RECORDED INFORMATION Block Start
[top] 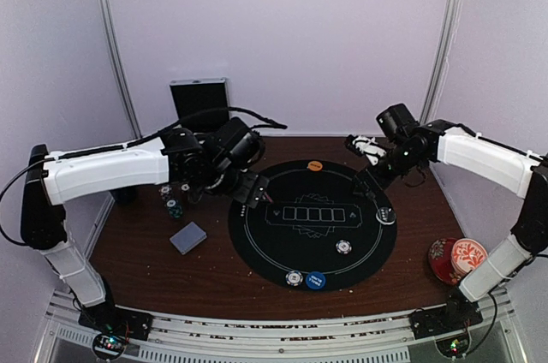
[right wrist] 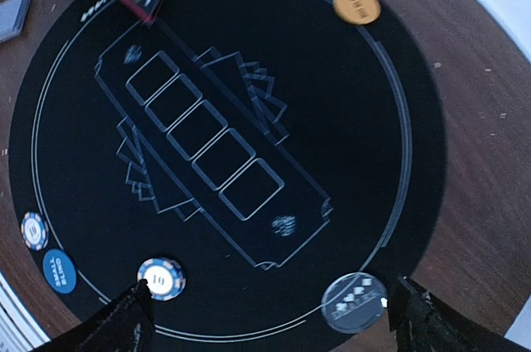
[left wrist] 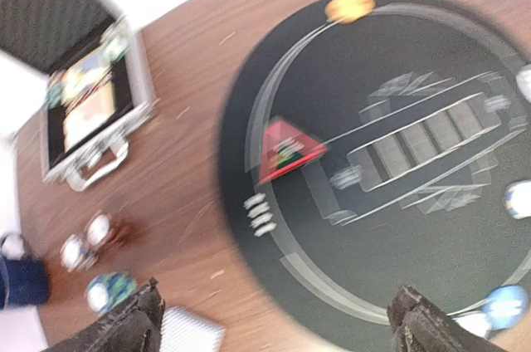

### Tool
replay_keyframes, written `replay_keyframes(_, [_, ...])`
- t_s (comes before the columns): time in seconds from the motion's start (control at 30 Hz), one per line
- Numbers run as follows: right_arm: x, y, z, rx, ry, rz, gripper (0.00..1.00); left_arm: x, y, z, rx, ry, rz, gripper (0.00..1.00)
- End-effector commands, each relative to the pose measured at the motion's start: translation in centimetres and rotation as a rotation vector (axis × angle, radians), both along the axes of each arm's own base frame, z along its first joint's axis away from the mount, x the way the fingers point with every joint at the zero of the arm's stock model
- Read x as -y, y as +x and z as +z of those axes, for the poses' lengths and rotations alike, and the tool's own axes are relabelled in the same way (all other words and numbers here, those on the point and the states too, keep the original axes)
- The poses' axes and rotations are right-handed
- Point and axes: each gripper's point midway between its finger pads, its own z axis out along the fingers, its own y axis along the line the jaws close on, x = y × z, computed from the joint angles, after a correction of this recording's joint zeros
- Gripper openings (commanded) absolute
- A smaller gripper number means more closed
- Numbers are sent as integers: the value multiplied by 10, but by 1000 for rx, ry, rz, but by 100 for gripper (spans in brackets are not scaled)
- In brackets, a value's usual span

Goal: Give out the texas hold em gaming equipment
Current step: Place the poker chips pile on the poker table mat, then pick up the pile of poker chips from the poker table mat.

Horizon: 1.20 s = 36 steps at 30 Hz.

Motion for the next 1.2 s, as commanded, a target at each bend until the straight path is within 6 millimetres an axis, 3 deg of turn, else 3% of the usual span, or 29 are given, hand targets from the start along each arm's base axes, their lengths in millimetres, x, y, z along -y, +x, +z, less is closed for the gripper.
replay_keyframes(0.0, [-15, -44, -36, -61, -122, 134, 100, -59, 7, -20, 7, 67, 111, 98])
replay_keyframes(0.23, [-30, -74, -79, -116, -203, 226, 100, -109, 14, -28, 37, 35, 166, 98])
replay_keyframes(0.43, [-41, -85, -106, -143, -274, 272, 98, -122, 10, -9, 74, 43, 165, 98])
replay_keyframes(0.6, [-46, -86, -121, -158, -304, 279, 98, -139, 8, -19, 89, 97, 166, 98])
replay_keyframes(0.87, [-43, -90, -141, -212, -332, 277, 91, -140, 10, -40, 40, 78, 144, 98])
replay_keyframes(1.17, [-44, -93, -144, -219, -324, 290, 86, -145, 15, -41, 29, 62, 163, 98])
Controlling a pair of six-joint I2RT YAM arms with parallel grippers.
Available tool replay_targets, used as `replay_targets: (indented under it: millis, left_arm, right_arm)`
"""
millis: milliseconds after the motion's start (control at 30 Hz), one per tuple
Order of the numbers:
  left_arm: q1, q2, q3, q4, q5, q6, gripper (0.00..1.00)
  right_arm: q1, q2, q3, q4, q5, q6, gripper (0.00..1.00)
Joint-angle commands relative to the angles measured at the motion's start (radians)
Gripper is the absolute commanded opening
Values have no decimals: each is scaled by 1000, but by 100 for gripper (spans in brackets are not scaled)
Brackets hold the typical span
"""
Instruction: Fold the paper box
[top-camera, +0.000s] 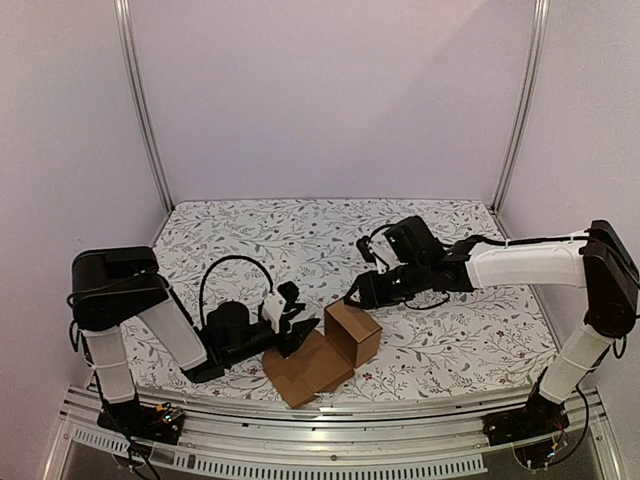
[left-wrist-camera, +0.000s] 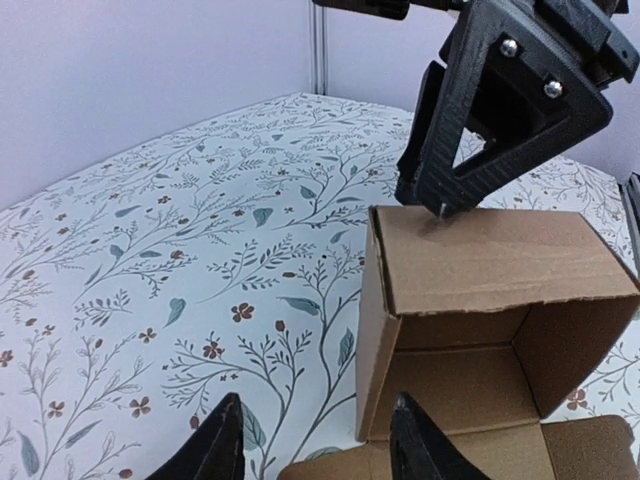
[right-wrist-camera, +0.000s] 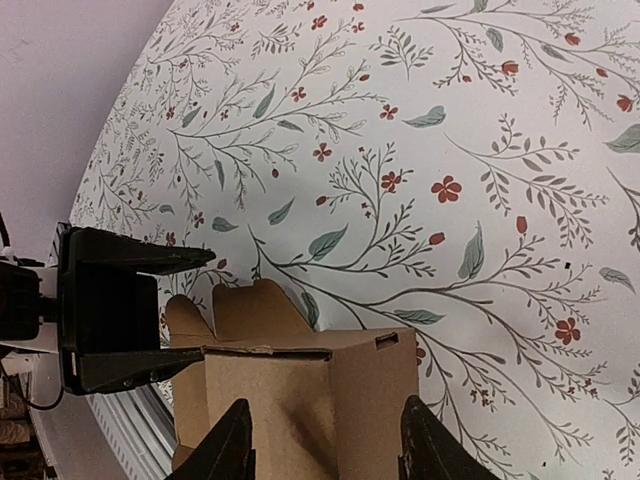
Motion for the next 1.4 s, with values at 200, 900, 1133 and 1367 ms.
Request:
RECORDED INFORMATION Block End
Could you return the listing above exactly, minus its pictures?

RESPONSE TO THE EXERCISE:
[top] 
[right wrist] 
[left wrist] 

### Tool
replay_keyframes, written `replay_keyframes(_, [_, ...])`
- t_s (comes before the columns): time in seconds from the motion's start (control at 30 Hz), one per line
- Numbers run as follows: right_arm: x, y, z, rx, ry, rz, gripper (0.00..1.00); left_arm: x, y, z, rx, ry, rz, gripper (0.00..1.00)
- End-effector commands, each relative to the pose measured at the motion's start: translation in centimetres and rotation as a rotation vector (axis × angle, radians), both along the axes of each arm's own base frame, z along its first joint's axis away from the mount, x the way the fingers point with every joint at the zero of the arm's stock model
- Read x as -y, y as +x and z as +z of those axes, for the poses' lengths and rotations alike, and the tool's own axes are relabelled in the same way (all other words and numbers here, those on the point and the states too, keep the original axes)
- The poses' axes and rotations are right-handed
- Point and axes: each gripper's point midway between its finger pads, its own z axis out along the fingers, its own y axis along the line the jaws close on, x = y × z, computed from the joint angles, after a correction of this recording's joint zeros
- Gripper openings (commanded) absolute
- A smaller gripper number means more closed
- Numbers are sent as integers: the value multiplied by 10, but by 1000 for rx, ry, rz, but by 100 for gripper (spans in brackets are not scaled)
- In brackets, a value's usual span

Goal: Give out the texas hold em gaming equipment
Current step: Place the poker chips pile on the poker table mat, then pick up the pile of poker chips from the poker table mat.

Horizon: 1.20 s = 36 steps at 30 Hz.

Motion for the next 1.2 s, as commanded, a target at each bend until the straight path is within 6 millimetres an axis, 3 deg of turn, else 3% of the usual span, or 29 are given, hand targets from the start along each arm's base axes, their lengths in millimetres, x, y, z along -y, +x, +z, less is closed for the gripper.
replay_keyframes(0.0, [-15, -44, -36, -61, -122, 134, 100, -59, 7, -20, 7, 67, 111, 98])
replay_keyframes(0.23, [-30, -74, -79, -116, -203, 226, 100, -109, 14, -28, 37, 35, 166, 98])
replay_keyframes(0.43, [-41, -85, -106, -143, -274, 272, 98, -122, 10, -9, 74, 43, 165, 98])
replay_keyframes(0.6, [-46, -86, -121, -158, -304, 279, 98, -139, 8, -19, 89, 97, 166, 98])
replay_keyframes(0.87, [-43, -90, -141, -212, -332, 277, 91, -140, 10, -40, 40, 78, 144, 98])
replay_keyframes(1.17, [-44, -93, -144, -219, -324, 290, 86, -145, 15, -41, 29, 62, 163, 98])
Controlling a pair of six-joint I2RT YAM arms with parallel grippers.
Available tool replay_targets, used as `replay_targets: (indented under it: millis, left_arm, right_arm)`
"""
millis: milliseconds after the motion's start (control at 30 Hz), one per tuple
Order of the numbers:
  left_arm: q1, q2, q3, q4, q5, q6, gripper (0.00..1.00)
  right_arm: q1, q2, q3, q4, q5, q6, gripper (0.00..1.00)
Joint-angle commands relative to the angles measured at the motion's start (radians)
Gripper is the absolute commanded opening
Values have no decimals: each is scaled by 1000, but by 100 for gripper (spans in brackets are not scaled)
Brackets hold the typical span
"""
Instruction: Fold the paper box
[top-camera, +0.000s] 
[left-wrist-camera, +0.000s] 
[right-wrist-camera, +0.000s] 
Motion for the next 1.4 s, with values at 200, 900, 1133 and 1367 ms.
Request:

Nothing remains to be added to the response.